## Work order
Please quote exactly the lines below from the line containing "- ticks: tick" to the line containing "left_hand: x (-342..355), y", both lines included, and nothing else.

═════ Information shown

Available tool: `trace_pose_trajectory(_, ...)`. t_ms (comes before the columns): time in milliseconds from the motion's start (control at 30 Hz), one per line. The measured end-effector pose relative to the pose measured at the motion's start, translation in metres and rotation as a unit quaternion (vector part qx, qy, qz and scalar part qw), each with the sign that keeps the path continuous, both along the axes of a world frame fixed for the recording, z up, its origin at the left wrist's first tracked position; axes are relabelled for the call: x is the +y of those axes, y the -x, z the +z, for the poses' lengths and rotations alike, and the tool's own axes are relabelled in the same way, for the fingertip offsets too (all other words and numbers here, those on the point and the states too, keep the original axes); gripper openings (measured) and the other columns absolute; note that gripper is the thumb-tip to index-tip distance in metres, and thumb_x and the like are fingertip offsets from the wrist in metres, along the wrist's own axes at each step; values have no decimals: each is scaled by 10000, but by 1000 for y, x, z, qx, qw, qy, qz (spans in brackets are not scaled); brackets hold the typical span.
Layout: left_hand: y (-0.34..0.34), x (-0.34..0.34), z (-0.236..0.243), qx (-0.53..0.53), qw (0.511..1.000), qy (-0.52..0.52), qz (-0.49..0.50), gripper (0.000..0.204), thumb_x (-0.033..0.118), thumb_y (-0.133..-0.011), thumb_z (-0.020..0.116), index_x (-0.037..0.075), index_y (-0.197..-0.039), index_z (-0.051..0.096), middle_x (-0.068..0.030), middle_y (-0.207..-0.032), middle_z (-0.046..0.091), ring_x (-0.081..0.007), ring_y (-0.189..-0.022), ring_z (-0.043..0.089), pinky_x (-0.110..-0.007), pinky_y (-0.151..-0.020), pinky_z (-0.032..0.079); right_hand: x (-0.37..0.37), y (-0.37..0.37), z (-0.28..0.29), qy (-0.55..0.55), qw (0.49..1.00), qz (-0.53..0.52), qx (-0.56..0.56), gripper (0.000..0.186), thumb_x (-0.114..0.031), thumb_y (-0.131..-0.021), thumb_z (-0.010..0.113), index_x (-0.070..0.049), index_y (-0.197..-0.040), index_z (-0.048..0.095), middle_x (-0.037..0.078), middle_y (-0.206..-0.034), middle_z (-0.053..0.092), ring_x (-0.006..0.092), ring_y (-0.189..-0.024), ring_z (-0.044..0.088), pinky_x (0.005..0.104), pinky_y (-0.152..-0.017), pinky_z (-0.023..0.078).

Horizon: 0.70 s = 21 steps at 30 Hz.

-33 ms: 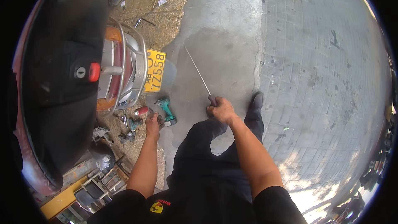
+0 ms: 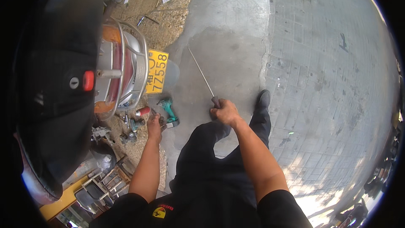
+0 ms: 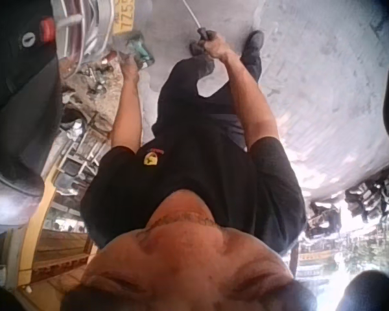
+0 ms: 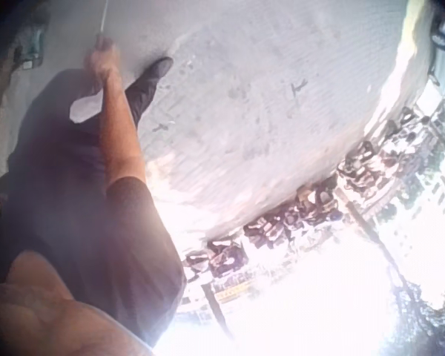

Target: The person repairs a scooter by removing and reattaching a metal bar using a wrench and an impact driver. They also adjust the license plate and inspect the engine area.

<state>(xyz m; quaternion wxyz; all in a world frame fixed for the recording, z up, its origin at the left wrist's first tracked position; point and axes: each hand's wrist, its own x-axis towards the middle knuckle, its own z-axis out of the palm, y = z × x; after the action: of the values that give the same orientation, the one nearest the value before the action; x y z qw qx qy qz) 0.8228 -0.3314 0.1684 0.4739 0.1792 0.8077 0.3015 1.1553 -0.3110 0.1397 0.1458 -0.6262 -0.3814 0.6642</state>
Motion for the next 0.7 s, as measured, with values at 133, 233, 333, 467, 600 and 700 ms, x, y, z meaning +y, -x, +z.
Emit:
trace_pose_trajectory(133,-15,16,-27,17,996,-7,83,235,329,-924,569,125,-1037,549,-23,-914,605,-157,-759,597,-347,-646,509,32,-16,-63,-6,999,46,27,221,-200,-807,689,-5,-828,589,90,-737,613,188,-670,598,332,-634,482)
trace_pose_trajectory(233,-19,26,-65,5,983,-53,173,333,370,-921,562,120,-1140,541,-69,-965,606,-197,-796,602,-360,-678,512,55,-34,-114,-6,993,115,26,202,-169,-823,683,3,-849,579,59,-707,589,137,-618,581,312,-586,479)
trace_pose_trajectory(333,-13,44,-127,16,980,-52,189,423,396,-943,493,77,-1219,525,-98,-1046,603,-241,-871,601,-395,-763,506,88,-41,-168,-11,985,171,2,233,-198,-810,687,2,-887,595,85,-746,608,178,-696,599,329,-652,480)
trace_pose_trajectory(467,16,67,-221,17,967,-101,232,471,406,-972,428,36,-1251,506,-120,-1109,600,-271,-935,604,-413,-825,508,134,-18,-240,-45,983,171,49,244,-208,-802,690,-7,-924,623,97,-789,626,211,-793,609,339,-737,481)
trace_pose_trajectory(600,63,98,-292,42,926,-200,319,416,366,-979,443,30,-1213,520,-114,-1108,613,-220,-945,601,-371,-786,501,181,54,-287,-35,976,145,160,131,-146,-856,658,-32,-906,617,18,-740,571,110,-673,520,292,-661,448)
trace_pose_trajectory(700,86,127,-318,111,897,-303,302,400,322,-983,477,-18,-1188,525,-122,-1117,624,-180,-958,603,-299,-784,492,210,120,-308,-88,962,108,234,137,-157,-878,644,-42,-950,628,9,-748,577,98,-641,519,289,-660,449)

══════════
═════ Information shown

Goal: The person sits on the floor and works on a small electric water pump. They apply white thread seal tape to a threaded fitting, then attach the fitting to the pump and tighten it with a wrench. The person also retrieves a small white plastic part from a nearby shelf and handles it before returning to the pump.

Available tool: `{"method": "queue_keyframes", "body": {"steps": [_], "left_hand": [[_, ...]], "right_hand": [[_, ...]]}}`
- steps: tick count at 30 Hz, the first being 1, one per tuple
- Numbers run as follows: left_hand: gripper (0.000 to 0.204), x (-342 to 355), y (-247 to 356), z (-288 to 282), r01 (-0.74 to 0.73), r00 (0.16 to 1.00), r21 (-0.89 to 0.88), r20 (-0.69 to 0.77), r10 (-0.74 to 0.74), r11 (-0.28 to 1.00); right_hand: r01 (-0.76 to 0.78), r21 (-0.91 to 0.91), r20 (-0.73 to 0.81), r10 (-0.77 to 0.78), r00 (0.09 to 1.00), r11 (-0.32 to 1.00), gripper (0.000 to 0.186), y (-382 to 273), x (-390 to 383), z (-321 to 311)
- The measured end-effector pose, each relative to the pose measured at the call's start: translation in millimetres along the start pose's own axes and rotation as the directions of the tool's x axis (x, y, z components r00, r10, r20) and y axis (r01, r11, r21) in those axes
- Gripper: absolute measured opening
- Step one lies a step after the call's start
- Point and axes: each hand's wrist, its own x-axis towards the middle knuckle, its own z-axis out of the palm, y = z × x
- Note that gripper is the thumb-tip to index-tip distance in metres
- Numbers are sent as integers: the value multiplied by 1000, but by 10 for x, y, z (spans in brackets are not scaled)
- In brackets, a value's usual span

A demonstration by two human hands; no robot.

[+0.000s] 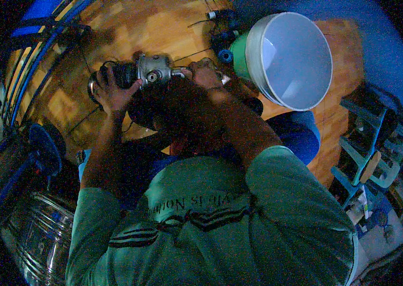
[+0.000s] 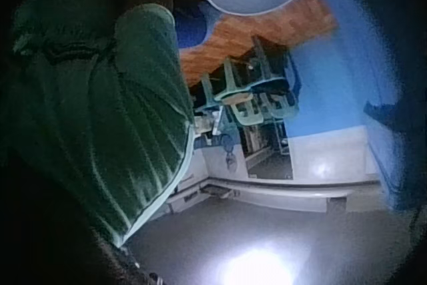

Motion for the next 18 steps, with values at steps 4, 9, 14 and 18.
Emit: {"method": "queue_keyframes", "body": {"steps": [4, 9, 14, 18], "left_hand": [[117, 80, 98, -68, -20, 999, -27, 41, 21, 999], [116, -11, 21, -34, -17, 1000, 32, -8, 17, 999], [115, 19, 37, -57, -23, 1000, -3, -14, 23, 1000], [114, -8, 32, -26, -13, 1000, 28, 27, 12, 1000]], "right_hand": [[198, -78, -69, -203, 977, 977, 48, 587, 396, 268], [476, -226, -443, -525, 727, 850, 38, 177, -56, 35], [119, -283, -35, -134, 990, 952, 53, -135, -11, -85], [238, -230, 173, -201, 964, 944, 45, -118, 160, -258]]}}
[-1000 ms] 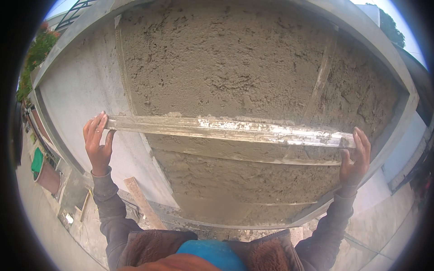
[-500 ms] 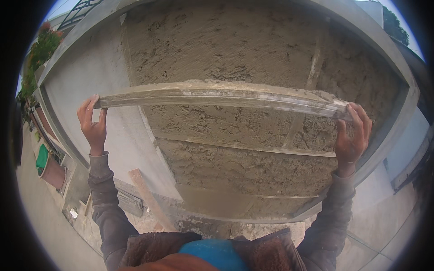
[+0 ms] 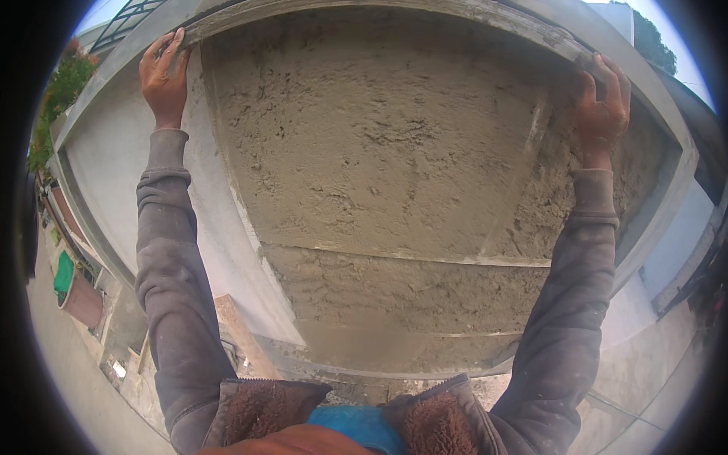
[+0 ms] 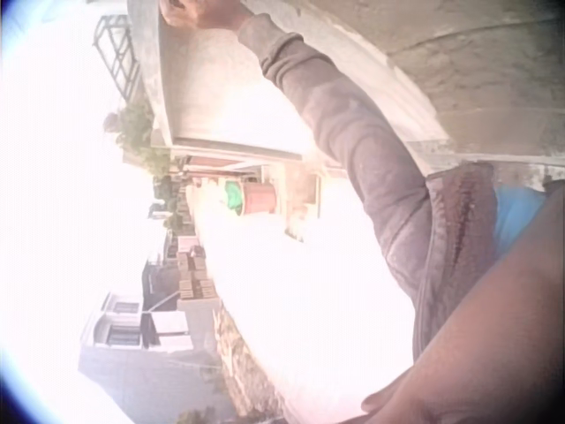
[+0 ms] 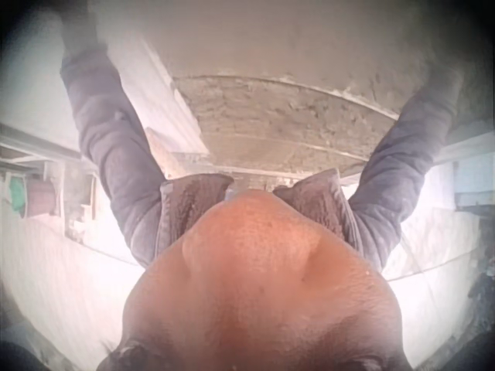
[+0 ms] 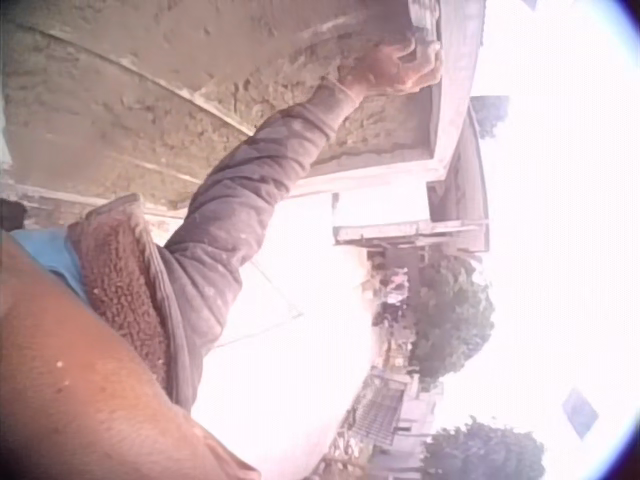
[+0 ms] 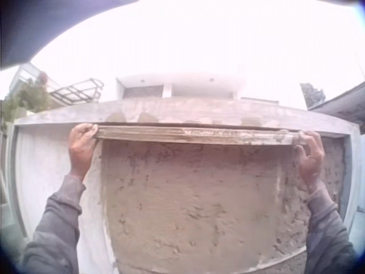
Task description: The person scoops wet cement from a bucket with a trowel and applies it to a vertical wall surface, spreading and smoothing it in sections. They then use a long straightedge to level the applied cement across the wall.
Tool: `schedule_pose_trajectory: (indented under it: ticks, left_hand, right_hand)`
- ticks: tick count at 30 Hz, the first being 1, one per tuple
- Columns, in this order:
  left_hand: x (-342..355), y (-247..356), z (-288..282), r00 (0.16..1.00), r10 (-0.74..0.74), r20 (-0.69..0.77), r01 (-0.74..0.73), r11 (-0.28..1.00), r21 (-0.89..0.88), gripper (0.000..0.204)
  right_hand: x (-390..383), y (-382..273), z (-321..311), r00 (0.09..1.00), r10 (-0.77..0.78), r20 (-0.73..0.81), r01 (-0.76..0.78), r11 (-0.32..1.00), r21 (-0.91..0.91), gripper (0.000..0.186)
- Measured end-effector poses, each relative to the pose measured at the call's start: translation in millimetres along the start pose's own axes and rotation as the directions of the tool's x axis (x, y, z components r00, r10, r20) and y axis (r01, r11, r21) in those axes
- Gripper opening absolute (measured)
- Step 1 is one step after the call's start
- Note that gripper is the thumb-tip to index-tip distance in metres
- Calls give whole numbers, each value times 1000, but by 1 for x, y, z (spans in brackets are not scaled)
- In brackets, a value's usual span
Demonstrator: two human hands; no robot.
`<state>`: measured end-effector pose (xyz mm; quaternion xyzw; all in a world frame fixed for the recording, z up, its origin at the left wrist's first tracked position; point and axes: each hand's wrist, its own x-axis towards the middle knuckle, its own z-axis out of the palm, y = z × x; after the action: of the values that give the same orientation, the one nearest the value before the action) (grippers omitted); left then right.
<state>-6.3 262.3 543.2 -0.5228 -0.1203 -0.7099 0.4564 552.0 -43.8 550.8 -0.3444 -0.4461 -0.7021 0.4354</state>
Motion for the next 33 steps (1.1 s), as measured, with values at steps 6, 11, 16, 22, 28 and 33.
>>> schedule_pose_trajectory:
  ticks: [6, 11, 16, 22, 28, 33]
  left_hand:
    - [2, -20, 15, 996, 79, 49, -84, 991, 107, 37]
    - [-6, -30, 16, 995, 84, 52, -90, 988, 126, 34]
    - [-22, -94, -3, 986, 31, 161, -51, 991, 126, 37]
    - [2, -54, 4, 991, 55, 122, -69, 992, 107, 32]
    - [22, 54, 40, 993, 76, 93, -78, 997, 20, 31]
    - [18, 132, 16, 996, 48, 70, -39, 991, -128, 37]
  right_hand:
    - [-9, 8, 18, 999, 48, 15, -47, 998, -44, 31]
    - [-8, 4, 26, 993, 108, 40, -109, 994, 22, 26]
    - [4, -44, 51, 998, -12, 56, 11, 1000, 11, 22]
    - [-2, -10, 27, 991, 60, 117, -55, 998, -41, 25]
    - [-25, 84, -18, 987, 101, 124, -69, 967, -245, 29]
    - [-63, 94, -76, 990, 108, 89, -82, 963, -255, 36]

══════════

## Answer box
- ticks: tick count at 30 Hz, the first being 1, one per tuple
- Columns, in this order:
  left_hand: x (-342..355), y (-247..356), z (-288..282), r00 (0.16..1.00), r10 (-0.74..0.74), r20 (-0.69..0.77), r01 (-0.74..0.73), r11 (-0.28..1.00), r21 (-0.89..0.88), gripper (0.000..0.204)

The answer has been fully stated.